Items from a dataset

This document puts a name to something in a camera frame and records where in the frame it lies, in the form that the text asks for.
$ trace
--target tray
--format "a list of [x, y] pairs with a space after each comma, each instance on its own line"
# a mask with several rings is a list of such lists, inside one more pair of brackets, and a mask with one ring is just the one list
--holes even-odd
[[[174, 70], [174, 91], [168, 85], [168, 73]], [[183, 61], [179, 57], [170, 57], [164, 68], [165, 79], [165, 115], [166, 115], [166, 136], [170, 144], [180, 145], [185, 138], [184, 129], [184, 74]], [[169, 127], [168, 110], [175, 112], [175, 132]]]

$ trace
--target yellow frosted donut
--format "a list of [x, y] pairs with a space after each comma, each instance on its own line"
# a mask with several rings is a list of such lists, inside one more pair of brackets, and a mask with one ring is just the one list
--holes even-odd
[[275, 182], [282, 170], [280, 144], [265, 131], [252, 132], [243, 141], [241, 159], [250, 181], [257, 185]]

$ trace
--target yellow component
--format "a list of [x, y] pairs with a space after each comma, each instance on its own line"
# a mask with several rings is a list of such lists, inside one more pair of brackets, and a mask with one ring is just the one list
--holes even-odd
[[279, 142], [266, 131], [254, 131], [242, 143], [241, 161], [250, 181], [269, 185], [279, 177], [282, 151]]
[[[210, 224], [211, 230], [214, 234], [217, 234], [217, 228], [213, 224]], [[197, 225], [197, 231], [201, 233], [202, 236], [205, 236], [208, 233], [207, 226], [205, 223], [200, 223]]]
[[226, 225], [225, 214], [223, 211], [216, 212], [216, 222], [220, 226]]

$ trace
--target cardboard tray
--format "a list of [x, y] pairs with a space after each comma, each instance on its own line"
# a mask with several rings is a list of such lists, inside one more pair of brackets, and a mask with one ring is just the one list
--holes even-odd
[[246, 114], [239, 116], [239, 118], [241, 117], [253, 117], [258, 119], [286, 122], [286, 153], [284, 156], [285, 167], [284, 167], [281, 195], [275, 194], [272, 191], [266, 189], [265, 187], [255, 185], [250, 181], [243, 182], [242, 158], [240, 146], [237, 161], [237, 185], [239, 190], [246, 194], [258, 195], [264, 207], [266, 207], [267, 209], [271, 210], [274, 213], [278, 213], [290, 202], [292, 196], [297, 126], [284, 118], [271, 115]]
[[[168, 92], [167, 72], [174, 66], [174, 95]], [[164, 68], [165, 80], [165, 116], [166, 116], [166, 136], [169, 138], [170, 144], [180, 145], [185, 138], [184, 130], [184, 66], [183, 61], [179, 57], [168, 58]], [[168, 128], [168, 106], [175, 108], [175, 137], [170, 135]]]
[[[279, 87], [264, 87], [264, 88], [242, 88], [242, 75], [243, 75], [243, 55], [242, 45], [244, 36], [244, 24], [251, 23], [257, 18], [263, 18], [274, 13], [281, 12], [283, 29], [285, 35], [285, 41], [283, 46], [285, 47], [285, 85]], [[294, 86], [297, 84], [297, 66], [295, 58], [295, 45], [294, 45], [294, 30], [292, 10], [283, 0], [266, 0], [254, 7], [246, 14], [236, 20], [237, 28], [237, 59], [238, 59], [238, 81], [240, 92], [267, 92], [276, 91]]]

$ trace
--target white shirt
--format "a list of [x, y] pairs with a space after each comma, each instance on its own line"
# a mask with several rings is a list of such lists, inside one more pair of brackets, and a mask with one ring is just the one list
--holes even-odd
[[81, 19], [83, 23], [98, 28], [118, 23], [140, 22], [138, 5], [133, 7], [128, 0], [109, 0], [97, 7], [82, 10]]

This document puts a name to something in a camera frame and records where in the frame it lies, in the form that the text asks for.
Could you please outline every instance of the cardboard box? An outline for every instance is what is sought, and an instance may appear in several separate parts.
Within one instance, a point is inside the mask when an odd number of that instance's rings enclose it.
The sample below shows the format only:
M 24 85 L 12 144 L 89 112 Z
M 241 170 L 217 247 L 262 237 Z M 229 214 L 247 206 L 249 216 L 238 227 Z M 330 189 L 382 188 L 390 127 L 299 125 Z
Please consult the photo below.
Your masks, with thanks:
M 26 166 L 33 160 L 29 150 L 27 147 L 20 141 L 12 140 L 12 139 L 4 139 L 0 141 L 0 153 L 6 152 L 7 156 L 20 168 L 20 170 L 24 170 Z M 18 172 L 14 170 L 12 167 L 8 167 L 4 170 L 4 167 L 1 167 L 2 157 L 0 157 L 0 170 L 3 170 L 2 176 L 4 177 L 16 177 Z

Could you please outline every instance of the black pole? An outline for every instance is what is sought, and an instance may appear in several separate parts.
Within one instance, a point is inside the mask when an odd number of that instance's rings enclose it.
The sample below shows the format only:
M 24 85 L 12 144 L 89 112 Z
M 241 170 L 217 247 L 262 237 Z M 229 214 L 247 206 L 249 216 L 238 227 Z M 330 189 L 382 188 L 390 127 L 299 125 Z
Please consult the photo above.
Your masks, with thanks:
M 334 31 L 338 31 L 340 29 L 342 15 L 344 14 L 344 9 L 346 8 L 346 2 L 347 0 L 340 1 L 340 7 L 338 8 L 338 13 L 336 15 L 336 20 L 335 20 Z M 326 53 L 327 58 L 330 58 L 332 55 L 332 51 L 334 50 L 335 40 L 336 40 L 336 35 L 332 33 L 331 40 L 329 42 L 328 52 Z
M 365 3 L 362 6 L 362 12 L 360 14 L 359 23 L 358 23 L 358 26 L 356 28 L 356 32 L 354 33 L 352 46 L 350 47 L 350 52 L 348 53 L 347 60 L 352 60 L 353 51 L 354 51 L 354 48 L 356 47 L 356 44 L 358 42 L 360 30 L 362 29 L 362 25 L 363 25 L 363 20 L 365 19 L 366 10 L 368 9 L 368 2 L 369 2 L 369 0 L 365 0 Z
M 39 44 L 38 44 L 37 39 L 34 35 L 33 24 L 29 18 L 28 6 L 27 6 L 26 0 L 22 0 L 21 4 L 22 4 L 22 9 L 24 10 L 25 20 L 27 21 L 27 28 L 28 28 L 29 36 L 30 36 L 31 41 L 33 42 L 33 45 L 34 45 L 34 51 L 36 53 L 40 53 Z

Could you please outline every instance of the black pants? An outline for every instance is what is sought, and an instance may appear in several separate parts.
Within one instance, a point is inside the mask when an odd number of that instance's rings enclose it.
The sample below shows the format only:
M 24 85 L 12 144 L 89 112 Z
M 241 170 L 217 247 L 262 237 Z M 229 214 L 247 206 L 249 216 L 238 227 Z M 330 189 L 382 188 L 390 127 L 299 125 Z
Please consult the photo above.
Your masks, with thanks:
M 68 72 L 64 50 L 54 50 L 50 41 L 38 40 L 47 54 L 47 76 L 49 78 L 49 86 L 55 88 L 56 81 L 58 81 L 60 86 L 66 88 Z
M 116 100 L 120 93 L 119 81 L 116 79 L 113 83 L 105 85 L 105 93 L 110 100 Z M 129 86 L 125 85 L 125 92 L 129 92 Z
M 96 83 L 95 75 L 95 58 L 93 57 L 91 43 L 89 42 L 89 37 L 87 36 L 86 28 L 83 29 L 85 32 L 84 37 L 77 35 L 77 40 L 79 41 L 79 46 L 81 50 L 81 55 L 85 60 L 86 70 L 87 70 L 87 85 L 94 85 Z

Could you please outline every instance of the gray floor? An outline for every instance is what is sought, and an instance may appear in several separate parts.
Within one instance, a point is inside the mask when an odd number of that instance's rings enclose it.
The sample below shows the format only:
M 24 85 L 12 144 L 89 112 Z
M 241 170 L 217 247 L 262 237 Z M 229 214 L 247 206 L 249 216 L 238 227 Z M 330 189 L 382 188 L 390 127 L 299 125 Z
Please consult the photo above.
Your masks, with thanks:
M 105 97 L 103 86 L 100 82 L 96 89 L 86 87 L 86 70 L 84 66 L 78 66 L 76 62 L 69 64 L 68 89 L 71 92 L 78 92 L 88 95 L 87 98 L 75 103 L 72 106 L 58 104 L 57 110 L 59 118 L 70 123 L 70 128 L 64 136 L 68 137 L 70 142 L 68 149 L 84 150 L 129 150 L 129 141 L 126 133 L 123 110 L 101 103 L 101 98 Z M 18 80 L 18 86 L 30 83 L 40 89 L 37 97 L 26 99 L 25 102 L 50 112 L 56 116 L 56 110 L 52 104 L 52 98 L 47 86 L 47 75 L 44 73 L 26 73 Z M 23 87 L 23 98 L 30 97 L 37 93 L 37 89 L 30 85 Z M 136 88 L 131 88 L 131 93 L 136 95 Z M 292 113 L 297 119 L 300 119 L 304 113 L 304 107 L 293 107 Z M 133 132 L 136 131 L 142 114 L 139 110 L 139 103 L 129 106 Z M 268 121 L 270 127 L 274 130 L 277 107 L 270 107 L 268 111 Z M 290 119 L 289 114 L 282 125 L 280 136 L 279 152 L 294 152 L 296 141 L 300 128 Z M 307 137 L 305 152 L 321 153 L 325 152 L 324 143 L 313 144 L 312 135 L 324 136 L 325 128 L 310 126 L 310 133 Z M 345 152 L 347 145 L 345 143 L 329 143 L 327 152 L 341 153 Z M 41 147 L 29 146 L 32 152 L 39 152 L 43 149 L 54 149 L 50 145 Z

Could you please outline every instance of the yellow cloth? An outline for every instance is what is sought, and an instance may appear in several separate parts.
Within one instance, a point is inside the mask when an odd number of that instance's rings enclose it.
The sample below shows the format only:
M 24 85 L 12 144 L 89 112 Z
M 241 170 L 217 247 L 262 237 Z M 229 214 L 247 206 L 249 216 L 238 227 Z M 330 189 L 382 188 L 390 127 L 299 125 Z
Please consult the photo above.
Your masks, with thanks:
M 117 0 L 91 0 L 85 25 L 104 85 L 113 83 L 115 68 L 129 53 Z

==

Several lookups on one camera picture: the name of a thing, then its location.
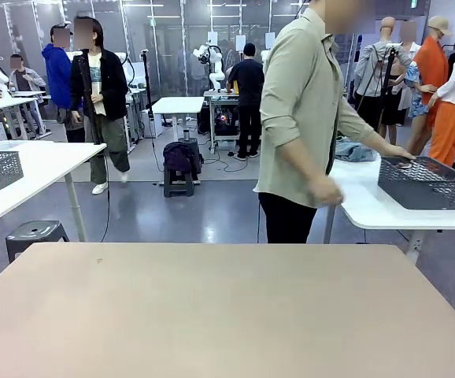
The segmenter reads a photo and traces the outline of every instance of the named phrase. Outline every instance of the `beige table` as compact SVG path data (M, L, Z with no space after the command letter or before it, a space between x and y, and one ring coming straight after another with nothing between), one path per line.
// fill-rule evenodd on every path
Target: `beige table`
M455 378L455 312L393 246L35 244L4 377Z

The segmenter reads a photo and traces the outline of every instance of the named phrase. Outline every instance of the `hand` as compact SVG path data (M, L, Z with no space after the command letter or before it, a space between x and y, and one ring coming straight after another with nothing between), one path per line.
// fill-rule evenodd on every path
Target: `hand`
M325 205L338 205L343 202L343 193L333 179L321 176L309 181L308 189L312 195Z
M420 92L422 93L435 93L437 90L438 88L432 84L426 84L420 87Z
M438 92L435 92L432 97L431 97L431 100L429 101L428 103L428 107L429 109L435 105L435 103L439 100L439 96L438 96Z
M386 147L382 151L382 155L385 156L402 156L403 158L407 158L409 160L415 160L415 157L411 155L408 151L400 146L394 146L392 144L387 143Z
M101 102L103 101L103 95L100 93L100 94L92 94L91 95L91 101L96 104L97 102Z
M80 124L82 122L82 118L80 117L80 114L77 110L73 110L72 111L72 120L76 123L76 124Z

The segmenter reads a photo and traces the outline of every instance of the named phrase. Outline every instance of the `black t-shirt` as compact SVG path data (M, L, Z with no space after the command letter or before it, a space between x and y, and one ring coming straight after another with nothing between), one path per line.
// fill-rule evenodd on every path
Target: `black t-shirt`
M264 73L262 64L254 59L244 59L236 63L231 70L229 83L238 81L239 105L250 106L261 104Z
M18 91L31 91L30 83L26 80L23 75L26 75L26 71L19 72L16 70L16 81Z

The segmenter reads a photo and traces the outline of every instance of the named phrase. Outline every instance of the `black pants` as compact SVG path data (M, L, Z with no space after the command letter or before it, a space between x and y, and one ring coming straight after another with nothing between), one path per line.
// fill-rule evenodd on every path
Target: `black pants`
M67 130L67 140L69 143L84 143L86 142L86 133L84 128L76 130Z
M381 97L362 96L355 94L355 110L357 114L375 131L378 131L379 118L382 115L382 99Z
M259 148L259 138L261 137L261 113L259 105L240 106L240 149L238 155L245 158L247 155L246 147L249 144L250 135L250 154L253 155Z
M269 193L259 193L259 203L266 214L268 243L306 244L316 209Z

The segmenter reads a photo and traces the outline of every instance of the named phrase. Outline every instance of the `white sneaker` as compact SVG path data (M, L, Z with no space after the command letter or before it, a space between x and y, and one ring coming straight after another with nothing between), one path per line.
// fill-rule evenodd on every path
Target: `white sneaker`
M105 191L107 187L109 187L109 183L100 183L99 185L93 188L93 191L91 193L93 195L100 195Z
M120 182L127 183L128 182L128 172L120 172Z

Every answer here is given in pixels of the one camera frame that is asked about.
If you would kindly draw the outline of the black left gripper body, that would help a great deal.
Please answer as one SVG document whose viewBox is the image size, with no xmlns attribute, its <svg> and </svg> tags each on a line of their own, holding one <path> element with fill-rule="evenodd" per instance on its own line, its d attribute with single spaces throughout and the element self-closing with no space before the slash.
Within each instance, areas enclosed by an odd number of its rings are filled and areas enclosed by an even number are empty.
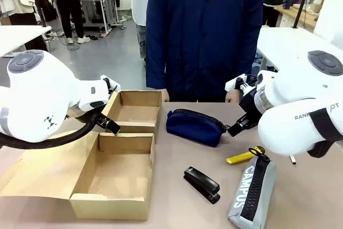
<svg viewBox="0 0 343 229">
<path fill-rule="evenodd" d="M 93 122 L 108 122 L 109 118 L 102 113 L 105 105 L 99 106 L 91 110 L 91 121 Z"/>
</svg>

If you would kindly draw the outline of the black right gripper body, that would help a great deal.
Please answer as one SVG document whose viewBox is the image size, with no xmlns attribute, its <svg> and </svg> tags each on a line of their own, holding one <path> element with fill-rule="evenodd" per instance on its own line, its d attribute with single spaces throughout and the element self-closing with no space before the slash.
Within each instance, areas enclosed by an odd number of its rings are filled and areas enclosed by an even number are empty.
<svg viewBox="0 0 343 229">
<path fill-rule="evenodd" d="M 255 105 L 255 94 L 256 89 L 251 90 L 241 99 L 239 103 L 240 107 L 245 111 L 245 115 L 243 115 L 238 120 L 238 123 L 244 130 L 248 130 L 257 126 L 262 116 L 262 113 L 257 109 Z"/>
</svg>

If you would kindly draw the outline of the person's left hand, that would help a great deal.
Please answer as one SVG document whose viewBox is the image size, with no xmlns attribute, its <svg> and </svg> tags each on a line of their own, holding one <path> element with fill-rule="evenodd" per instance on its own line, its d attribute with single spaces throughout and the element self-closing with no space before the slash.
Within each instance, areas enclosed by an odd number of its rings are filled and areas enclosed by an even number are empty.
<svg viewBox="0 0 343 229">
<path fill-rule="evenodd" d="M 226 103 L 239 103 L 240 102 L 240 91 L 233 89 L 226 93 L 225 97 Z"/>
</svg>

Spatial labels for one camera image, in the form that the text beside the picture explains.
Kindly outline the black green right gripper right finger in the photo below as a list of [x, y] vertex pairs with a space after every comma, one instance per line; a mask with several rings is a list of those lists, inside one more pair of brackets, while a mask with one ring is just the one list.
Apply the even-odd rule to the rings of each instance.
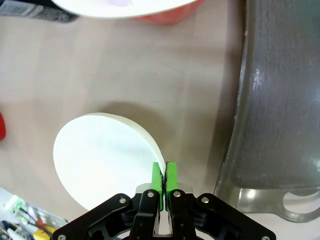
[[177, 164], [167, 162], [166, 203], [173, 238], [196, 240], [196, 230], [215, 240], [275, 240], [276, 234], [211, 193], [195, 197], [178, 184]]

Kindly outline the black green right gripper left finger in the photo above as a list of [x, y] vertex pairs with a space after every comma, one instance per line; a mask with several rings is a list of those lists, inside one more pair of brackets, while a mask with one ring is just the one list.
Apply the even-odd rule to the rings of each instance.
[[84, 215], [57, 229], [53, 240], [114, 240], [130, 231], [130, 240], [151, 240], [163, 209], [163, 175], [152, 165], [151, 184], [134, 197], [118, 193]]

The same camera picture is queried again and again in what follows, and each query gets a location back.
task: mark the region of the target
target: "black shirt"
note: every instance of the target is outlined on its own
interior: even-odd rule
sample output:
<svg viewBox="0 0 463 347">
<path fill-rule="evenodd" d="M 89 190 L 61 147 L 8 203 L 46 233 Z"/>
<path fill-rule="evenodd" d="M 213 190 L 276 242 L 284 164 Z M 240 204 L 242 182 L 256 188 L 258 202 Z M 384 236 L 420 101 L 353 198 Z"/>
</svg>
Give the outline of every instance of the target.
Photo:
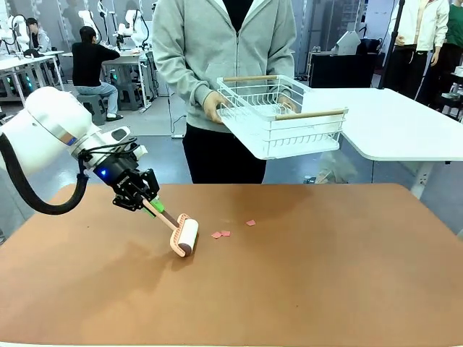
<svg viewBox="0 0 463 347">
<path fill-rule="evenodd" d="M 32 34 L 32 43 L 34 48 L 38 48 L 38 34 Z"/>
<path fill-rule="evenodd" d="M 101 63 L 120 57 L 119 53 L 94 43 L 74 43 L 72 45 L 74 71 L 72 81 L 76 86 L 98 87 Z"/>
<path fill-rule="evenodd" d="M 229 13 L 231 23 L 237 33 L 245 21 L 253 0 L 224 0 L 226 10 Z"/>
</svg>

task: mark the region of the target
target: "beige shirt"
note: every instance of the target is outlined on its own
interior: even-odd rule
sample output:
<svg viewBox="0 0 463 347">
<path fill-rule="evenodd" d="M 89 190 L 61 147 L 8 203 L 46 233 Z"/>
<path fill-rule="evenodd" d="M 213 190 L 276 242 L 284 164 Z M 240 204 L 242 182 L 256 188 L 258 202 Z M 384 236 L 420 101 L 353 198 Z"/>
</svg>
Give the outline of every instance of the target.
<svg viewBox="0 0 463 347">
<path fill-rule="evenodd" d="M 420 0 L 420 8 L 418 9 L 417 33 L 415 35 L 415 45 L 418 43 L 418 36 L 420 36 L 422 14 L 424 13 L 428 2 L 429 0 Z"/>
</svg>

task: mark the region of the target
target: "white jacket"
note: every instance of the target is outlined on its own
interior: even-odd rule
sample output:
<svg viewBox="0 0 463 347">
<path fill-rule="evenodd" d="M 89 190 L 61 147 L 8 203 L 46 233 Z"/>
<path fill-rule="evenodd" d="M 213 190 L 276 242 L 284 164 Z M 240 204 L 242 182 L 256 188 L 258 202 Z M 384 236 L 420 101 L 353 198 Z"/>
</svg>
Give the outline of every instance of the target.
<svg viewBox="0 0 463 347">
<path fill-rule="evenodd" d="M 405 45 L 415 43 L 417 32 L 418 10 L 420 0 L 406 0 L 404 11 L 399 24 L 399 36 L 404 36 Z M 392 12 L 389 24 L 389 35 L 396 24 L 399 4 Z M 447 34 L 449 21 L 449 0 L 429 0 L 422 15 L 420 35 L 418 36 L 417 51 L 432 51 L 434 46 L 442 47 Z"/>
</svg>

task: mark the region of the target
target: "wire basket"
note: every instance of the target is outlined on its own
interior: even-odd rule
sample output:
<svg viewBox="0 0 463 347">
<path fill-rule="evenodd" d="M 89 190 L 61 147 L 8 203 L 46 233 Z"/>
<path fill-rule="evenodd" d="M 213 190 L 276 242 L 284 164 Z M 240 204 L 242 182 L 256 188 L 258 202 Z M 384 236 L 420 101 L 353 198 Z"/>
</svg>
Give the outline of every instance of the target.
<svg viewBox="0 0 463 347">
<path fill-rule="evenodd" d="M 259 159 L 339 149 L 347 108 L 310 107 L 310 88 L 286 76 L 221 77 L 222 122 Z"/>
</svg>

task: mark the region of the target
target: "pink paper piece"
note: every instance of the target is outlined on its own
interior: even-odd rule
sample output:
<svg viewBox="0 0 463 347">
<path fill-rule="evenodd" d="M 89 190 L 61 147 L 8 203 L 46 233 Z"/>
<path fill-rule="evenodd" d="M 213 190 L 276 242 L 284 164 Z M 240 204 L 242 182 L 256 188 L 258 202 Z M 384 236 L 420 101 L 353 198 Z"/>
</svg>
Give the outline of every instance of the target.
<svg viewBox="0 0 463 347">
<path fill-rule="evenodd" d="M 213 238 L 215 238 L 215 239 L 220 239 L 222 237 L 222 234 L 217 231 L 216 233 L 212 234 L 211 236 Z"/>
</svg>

*EXERCISE REQUIREMENTS:* A single integer is the expected output: the number of lines in the data that include the word "what".

*RESPONSE FOR THIS EXERCISE:* 6